TEMPORARY FIX: There is something innately sad about driving down Anacapa Street and seeing the Lobero Theatre swathed in fencing in its current remodeling phase, locked into a months-long between state when we Lobero-philes have to learn to do without. We’ve come to view the historic Lobero as a go-to ground-zero room for much of the finer cultural doings in town of the sub-thousand-seat-capacity nature. The room is especially conducive to classical music — the CAMA performances by Christian Tetzlaff and András Schiff’s Bach epiphany this year have been stunners — and as virtually the only real game in town for jazz concerts on the world-stage level. On that latter count, the night when the Brad Mehldau Trio met The Bad Plus in May was one for the annals of great and provocative jazz nights in town in years.
Of course, Santa Barbara boasts many fine venues to pick up the slack, and one of the long-standing Lobero regulars, the wondrous monthly Sings Like Hell (SLH) concert series, has, in the interim, moved its operation over to the Marjorie Luke Theatre, another great, intimate, and history-imbued room. Ironically, the first concert of the new series of six Sings Like Hell shows for the rest of this year features Saturday’s visit from the present reunion trip of the Alvin Bros–led Blasters, a band that infamously sparked a mini-riot at the Lobero back in the punkish epoch of the early ’80s, which got them banned from the place. Of course, the term “riot,” as with the theater uprising for Stravinsky’s modernism-launching Rite of Spring a hundred years ago, is subject to debate. Be on the lookout for welcome SLH returnees David Lindley (July 27) and the Wheeler Brothers (August 24), at the Luke.
FRINGE GUIDE TO MAW: As the classical concert season turns in Santa Barbara and the supposedly lean times of summer approach, lovers of contemporary music are often given some substance to chew on and soak up. The process began with the globally important Ojai Music Festival in early June and continues with some healthy doses of music from the last century (what a concept!) during the Music Academy of the West festival, underway now through early August.
Taking in the dozen or so concerts (and mini-concerts) over four days two weeks ago, the Ojai Festival generally felt a bit flat and ill-focused to this veteran Ojai-phile’s senses. Choreographer Mark Morris, for some reason, was appointed music director, and he cooked up some offbeat ideas, not to mention a dedicated focus on easy-on-the-ears American mavericks Henry Cowell and Lou Harrison. The dance element seemed mixed and out of place in this, one of America’s great and contemporary-ish music festivals, but the stars of the show to my ears were the “other” major mavericks, Charles Ives and John Cage. Ives’s String Trio and String Quartet No. 2, not to mention his art songs on Sunday morning, were captivating, comforting, and senses-goosing.
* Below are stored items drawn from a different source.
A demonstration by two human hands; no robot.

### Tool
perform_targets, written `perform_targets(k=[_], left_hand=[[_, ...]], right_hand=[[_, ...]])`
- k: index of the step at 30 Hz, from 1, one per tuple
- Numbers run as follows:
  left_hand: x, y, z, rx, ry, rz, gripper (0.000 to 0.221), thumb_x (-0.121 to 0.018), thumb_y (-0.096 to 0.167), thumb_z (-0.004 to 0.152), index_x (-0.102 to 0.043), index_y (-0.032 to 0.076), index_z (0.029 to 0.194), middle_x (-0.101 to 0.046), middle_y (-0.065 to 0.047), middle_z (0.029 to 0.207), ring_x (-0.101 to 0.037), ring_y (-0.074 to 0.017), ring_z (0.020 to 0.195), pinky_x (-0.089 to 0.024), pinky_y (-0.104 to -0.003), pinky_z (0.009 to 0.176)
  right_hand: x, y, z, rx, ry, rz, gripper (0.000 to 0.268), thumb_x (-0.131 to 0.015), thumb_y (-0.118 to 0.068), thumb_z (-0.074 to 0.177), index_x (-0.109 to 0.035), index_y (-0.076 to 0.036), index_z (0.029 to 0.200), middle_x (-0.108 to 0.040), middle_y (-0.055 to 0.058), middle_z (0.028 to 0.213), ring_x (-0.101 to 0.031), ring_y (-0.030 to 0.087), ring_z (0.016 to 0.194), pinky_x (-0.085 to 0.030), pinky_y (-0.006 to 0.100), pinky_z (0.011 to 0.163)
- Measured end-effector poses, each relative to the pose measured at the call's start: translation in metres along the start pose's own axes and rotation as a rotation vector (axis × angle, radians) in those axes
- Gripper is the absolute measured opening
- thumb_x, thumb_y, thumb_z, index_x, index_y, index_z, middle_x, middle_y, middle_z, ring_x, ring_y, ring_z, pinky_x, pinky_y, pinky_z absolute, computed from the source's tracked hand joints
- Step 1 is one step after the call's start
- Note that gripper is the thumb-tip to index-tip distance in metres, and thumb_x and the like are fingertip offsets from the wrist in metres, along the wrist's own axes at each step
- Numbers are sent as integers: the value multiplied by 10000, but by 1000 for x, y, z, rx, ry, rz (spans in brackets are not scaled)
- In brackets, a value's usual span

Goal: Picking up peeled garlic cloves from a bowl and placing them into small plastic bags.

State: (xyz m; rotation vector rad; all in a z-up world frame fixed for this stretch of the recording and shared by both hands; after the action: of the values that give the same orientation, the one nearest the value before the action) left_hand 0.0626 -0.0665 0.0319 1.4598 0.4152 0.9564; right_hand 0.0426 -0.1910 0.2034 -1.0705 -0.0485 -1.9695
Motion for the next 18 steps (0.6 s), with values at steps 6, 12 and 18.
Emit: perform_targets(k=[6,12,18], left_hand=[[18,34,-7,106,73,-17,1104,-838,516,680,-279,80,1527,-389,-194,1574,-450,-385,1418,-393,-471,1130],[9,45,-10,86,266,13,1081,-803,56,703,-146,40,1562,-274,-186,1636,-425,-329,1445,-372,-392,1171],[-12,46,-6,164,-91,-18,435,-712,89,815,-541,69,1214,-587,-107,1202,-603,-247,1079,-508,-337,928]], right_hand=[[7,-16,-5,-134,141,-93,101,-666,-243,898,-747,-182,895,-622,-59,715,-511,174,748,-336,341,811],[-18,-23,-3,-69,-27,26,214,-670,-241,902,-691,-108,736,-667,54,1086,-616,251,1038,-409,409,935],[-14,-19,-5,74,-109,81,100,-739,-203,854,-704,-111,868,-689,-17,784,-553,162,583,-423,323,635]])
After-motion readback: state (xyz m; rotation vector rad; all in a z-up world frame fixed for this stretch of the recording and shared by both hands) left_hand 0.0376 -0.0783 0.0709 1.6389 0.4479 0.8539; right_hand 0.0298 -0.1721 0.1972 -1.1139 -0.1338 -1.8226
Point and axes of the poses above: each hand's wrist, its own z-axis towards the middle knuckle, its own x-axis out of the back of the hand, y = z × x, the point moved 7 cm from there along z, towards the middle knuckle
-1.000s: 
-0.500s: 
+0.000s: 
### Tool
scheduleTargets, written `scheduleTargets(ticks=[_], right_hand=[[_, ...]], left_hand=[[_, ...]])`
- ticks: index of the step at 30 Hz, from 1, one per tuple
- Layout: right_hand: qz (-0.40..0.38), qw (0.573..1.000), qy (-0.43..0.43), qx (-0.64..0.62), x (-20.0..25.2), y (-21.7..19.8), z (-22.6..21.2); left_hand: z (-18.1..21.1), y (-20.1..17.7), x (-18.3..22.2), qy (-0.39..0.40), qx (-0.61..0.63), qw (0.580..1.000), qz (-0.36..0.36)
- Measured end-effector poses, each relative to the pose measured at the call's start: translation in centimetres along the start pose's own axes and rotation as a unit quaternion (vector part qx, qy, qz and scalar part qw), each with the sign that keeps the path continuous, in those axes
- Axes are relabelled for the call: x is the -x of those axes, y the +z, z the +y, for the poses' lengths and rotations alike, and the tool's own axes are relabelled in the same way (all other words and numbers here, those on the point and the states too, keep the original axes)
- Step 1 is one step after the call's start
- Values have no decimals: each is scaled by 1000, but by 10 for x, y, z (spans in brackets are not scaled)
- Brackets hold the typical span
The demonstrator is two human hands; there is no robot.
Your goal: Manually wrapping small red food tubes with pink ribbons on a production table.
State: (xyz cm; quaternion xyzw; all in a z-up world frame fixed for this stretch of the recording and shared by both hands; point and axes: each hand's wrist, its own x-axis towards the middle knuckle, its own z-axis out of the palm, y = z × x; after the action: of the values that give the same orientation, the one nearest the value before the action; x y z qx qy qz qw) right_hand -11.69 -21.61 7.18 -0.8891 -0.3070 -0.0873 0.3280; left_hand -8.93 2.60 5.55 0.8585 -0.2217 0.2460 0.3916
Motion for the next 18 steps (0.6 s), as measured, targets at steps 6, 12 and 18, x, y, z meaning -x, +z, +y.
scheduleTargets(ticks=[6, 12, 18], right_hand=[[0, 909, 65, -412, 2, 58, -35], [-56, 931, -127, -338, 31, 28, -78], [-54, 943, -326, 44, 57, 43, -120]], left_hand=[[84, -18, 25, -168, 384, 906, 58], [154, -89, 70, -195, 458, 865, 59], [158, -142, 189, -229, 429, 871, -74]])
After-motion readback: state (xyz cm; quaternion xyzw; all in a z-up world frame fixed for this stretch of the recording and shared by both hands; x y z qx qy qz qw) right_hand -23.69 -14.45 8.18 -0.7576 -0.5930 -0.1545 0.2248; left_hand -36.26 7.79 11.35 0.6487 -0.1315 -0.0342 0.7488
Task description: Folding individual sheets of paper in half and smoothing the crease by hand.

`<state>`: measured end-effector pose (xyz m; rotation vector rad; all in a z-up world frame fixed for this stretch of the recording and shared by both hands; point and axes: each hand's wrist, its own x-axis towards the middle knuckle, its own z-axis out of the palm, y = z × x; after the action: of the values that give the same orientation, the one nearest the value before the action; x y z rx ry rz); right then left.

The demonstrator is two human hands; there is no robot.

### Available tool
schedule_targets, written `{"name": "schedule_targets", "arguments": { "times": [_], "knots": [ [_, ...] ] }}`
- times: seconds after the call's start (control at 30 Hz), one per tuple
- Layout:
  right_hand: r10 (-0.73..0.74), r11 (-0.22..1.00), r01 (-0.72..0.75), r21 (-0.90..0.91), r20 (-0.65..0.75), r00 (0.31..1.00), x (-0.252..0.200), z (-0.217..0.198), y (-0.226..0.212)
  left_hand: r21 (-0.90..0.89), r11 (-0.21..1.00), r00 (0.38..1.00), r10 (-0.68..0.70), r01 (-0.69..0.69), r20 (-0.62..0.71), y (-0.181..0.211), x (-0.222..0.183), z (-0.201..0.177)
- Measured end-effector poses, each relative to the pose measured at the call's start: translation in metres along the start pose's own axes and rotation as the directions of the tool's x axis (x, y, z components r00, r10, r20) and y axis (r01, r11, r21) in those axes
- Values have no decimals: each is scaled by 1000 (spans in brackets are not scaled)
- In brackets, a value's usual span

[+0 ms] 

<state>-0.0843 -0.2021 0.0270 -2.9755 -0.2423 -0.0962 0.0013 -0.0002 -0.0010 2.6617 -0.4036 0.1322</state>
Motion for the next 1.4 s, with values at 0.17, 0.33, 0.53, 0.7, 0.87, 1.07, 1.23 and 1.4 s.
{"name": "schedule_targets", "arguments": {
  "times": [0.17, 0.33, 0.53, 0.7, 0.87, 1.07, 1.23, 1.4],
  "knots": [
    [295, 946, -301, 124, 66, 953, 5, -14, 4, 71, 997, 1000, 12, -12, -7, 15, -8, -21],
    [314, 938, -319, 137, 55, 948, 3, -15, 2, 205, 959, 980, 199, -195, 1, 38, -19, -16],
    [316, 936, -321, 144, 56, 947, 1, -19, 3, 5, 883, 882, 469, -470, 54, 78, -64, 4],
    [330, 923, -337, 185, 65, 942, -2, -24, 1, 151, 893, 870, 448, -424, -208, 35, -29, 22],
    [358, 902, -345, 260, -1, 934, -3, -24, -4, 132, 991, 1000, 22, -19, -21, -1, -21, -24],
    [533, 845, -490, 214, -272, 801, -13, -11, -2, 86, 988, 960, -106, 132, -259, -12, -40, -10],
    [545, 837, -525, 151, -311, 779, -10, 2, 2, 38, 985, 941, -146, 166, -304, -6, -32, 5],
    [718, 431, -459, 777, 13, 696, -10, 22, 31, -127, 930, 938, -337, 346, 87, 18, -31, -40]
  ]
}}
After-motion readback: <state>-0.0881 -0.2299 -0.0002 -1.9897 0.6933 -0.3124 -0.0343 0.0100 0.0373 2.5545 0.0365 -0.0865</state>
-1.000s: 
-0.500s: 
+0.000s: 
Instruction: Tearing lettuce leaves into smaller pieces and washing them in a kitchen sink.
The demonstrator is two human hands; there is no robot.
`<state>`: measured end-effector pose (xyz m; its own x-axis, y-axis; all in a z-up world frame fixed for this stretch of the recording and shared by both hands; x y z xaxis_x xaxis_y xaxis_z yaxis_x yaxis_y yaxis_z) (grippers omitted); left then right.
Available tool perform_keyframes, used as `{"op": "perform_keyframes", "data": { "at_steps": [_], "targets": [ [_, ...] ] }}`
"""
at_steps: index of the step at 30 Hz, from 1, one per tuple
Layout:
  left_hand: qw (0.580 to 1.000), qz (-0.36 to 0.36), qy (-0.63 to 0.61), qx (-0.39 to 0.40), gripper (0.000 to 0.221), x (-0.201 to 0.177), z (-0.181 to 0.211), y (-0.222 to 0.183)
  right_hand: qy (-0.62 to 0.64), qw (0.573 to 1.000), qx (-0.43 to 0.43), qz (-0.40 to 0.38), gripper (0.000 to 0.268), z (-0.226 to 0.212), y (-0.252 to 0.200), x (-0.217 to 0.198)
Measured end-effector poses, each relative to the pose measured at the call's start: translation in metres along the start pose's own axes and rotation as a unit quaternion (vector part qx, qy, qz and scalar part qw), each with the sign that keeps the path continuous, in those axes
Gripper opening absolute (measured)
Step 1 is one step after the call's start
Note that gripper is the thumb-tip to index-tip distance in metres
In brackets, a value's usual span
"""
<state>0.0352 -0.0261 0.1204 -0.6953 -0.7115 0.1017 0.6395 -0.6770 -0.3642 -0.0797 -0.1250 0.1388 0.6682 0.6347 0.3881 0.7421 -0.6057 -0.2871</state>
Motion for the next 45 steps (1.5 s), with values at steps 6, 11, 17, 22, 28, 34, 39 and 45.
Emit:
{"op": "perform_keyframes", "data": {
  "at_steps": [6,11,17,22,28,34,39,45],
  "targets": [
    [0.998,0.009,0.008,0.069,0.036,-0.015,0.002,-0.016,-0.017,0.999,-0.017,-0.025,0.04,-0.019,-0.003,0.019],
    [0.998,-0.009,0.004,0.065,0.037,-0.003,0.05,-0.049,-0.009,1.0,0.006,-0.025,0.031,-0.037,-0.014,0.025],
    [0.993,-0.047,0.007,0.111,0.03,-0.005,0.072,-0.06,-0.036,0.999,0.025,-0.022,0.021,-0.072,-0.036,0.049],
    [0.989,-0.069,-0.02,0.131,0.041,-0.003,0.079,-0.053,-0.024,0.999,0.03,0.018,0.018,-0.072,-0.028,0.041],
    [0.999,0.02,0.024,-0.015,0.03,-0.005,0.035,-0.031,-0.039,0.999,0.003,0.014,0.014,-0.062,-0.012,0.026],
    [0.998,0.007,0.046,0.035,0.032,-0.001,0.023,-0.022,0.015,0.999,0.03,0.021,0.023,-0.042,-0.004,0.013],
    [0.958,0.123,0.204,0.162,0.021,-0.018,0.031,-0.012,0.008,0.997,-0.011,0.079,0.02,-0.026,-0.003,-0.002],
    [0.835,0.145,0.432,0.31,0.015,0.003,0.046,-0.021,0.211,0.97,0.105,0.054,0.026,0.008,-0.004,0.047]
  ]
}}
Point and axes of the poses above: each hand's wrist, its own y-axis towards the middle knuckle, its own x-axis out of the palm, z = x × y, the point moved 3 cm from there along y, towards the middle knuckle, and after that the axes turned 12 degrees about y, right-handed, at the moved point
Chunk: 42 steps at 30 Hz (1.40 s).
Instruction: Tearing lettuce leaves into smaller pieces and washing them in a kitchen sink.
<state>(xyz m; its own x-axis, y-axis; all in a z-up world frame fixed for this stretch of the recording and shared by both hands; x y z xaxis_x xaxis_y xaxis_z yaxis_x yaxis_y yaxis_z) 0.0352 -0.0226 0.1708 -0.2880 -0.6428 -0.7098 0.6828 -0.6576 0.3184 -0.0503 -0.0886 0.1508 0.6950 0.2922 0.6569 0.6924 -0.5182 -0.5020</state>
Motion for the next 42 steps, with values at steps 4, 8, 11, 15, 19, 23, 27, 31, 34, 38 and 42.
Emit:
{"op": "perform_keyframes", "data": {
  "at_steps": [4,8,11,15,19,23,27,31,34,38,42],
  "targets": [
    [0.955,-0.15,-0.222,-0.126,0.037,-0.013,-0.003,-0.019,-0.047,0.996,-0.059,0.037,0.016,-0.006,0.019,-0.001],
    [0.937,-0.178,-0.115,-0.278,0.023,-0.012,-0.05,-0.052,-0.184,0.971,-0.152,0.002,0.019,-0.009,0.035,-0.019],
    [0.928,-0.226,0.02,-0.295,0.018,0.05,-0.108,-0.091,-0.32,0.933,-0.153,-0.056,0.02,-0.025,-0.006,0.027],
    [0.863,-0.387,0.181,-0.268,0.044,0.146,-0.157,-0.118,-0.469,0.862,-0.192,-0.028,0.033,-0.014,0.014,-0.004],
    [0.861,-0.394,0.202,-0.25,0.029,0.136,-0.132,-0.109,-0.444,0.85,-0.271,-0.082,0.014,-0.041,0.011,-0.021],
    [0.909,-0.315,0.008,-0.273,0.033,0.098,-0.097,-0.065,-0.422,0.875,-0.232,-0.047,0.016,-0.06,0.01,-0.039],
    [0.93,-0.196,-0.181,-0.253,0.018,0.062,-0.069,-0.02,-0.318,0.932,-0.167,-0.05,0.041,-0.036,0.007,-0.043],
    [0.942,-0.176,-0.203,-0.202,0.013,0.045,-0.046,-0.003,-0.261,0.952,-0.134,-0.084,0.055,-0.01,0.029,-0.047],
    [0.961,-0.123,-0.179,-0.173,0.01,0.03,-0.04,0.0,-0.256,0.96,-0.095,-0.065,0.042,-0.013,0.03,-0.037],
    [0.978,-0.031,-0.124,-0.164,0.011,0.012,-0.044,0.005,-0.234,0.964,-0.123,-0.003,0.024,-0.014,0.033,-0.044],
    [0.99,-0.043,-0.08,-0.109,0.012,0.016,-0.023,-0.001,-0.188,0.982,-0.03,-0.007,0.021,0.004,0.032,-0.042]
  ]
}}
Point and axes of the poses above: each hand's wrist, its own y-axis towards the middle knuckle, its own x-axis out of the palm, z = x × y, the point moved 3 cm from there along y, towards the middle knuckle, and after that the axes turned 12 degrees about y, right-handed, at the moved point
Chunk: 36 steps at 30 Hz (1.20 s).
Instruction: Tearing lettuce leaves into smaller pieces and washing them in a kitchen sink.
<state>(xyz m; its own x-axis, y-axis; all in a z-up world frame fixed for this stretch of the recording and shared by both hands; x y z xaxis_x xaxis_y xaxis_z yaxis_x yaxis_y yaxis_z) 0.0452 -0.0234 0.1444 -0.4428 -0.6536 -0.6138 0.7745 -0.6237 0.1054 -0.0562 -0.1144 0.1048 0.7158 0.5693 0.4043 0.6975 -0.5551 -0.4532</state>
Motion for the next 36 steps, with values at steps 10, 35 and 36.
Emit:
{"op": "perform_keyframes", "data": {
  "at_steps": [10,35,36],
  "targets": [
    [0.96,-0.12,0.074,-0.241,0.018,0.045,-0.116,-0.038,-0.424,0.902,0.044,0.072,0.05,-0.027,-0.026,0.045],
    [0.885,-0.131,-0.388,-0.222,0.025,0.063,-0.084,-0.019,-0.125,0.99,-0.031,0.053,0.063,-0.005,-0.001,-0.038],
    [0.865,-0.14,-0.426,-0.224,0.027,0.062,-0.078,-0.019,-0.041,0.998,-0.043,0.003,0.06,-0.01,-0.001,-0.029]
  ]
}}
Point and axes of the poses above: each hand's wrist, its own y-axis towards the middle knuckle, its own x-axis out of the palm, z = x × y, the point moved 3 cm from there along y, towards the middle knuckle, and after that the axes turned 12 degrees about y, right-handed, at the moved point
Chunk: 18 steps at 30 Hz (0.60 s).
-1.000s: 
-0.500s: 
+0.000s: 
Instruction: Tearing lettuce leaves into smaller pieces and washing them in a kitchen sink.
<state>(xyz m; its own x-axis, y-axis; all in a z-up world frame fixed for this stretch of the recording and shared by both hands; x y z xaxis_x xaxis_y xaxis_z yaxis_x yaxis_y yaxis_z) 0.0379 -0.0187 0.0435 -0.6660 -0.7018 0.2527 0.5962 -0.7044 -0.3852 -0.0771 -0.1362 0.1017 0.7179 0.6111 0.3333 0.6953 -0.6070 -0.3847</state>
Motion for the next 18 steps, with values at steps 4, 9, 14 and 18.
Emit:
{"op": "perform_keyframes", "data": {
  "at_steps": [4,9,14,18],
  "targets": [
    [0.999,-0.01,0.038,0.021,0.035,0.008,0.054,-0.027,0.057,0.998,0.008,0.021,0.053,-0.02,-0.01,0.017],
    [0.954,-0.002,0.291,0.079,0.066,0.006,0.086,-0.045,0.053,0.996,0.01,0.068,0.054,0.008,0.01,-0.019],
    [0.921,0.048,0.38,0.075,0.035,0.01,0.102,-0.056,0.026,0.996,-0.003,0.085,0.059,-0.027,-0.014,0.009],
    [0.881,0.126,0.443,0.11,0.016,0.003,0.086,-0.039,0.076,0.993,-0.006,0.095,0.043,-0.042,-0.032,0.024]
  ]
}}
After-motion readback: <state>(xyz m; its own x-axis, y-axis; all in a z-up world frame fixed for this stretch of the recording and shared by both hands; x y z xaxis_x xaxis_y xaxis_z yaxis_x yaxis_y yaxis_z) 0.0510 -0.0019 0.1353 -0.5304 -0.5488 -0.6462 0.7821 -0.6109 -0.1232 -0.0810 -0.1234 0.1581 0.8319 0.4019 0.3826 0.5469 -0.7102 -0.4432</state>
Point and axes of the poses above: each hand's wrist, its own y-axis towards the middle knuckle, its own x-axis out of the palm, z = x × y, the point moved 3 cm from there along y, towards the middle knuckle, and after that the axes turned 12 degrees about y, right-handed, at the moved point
It was great to hear John Luther Adam’s songbirdsongs at 8 a.m. at the idyllic Meditation Mount, with the resident birds joining in real time, real birdsong, and also to hear Cage in the late-night slots — the blue-caped Bad Plus pianist Ethan Iverson performing the rare hour-long Four Walls on Friday and the great percussion group redfishbluefish offering an hour of meditative and muscular Cage works, which was probably the festival highlight. I’m expecting greater things next year in Ojai, when deep thinker Jeremy Denk takes the reins.
On the MAW front, last Saturday’s orchestral opener included Bartók and Ravel’s dizzy, cool La valse, and this Monday night, we’ll have the truly rare treat of hearing a West Coast premiere of a new, substantial piece by a major living composer, Matthias Pintscher (soon to be director of the grand contemporary institution Ensemble InterContemporain). At Hahn Hall, he will conduct the Festival Orchestra in his new half-hour, creation-themed tone poem bereshit. Other points of programming intrigue on the 2013 festival menu coming includes a juicy program by Brooklyn Rider next Wednesday.